- _WHAT TO PRODUCE_
In the data below, find every line with the word "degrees" and copy it.

[Stored items from a collection]
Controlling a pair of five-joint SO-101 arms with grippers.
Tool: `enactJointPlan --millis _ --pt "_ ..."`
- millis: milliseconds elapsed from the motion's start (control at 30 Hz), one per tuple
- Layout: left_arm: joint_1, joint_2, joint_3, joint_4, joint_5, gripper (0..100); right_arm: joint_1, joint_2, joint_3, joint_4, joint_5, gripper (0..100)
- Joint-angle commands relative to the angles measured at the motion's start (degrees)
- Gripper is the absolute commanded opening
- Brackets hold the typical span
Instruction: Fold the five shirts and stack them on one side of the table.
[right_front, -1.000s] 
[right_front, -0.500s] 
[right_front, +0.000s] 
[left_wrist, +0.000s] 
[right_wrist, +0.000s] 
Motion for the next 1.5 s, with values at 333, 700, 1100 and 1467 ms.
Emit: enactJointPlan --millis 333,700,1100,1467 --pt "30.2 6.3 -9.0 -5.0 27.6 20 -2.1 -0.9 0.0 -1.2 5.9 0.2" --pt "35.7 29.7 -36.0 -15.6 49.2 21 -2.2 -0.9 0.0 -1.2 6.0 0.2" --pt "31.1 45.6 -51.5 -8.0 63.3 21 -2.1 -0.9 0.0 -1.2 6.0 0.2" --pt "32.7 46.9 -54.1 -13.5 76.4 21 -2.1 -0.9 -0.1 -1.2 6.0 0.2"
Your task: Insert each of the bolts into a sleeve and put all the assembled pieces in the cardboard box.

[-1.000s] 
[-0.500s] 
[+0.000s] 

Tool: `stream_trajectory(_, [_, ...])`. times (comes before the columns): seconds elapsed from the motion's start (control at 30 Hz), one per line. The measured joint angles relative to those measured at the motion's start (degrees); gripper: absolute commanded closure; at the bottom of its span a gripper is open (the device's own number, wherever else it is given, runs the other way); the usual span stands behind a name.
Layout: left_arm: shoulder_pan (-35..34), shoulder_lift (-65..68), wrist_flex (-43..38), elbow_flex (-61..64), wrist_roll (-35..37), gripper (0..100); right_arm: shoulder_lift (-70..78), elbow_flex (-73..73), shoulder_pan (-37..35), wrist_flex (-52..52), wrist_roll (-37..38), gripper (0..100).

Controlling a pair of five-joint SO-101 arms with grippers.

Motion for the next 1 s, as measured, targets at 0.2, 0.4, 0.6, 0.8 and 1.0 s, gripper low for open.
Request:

- _YOUR RESPONSE_
- Joint-angle commands relative to the angles measured at the motion's start (degrees)
Tool: `stream_trajectory(_, [_, ...])`. times (comes before the columns): seconds elapsed from the motion's start (control at 30 Hz), one per line. The measured joint angles relative to those measured at the motion's start (degrees); gripper: absolute commanded closure; at the bottom of its span a gripper is open (the device's own number, wherever else it is given, runs the other way); the usual span stands behind a name.

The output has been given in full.